# Assignment: Perceptron and Shallow Neural Network

Kai Hsin Hung | Kaitlyn Elise Yu

### Problem 1 (30 points)
For this problem, you use the data file wine.csv. You will create a model that
will use an optimized set of features to predict the wine quality.

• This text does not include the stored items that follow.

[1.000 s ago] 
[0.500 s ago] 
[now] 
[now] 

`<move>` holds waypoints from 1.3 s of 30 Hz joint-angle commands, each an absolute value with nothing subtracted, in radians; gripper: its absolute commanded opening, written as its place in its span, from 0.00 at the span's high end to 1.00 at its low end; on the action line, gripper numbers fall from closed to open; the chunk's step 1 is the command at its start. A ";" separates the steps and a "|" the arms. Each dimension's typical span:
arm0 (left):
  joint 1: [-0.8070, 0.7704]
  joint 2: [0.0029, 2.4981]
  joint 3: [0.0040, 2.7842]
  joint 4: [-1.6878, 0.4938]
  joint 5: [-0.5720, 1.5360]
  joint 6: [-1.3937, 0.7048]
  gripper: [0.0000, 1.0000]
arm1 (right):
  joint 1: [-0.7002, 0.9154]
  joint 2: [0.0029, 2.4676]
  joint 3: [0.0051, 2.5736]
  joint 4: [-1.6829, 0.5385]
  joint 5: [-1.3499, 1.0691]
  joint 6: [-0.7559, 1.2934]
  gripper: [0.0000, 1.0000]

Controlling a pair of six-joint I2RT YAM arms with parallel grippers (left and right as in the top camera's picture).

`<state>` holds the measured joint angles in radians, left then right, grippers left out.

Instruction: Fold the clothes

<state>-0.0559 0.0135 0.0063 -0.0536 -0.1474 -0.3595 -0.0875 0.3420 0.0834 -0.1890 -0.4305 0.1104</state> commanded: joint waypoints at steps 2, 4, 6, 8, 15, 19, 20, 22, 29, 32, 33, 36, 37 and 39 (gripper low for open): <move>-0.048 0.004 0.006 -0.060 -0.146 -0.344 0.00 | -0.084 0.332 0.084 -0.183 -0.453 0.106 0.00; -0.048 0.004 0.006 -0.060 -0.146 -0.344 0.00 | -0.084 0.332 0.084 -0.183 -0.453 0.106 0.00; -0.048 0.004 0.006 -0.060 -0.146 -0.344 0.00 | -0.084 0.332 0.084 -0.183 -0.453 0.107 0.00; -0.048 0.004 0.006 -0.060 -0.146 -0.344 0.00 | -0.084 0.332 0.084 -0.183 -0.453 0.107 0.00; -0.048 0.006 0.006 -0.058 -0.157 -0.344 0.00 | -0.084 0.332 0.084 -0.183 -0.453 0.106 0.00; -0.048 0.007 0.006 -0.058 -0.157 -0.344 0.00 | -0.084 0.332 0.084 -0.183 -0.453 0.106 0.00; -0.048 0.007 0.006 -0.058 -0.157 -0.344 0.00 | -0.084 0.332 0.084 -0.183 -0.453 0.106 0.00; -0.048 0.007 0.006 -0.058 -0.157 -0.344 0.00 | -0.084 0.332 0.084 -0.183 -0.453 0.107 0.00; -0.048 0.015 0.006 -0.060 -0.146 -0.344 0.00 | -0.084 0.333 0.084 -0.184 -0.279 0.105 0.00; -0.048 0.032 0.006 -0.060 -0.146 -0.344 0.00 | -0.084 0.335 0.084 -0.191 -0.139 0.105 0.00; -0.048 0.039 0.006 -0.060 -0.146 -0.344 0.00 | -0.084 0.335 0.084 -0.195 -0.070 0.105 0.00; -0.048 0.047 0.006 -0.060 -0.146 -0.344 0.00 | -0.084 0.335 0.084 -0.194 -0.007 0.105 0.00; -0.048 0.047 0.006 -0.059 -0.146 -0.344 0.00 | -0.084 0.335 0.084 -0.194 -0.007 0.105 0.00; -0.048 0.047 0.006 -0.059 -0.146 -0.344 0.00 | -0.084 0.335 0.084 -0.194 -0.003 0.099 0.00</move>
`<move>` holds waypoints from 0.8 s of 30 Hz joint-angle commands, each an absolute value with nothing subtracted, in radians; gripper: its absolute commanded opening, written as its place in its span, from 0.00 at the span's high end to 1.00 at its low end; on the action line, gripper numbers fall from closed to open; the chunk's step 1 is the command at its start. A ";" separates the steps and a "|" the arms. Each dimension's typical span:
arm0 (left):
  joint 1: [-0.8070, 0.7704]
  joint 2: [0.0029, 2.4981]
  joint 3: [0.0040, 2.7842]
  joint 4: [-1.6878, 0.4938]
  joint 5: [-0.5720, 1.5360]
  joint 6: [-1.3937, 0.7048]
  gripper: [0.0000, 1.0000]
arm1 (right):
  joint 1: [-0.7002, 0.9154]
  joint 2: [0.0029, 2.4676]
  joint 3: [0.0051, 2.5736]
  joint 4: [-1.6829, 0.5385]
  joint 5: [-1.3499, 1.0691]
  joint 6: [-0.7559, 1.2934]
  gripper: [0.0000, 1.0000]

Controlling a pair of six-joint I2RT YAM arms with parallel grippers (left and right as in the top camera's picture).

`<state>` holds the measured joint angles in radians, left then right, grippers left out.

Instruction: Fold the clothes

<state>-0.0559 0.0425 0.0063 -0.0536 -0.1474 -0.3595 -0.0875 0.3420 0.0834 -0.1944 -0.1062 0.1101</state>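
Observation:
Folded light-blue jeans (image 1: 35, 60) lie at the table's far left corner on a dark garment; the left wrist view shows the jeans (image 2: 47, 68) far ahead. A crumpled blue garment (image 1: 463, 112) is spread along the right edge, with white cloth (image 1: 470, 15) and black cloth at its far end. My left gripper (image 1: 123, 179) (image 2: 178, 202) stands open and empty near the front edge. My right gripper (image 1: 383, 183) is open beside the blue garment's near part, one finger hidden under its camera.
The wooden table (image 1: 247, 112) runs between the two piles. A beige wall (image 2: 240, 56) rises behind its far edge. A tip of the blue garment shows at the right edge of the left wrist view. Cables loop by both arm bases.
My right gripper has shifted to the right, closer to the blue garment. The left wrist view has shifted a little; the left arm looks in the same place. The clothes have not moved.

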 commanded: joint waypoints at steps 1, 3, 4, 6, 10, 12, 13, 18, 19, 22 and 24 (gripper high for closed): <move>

### 1. Use lasso regression to eﬀectively choose the best set of input features. Report these set of features, the value of the coeﬃcients and Eout.

In [88]:
import pandas as pd
import numpy as np

In [89]:
data = pd.read_csv('wine.csv')
data.head()

Unnamed: 0,Clarity,Aroma,Body,Flavor,Oakiness,Quality
0,1.0,3.3,2.8,3.1,4.1,9.8
1,1.0,4.4,4.9,3.5,3.9,12.6
2,1.0,3.9,5.3,4.8,4.7,11.9
3,1.0,3.9,2.6,3.1,3.6,11.1
4,1.0,5.6,5.1,5.5,5.1,13.3


In [90]:

# Use the first 30 rows for training and the rest for test.
training_data = data[:30]
test_data = data[30:]
features = ['Clarity', 'Aroma', 'Body', 'Flavor', 'Oakiness']
target = 'Quality'

train_x = training_data[features]
train_y = training_data[target]

test_x = test_data[features]
test_y = test_data[target]


# Set up a pipeline 
from sklearn.pipeline import Pipeline
from sklearn.preprocessing import MinMaxScaler
from sklearn.linear_model import Lasso
Preprocessing = Pipeline(
    steps=[
        ('Normalize', MinMaxScaler()),
    ]
)

In [91]:
Lasso_pipline = Pipeline(
    steps=[
        ("Preprocessing", Preprocessing),
        ('Lasso', Lasso(random_state=42))
    ]
)
Lasso_pipline


In [92]:
# Use a grid search with 5 fold cross validation for this regularization
from sklearn.model_selection import GridSearchCV
# parameter range: α = np.logspace(−1,0,3) (lambda)
lasso_params = {'Lasso__alpha': np.logspace(-1, 0, 3),
        }
modelLasso = GridSearchCV(Lasso_pipline, param_grid=lasso_params, scoring='neg_median_absolute_error', cv=5, refit=True)
modelLasso.fit(train_x, train_y)


In [93]:
print('Original Features:',features)
print('Coefficent Values:', modelLasso.best_estimator_.named_steps.Lasso.coef_)
print('The best value of alpha', modelLasso.best_params_)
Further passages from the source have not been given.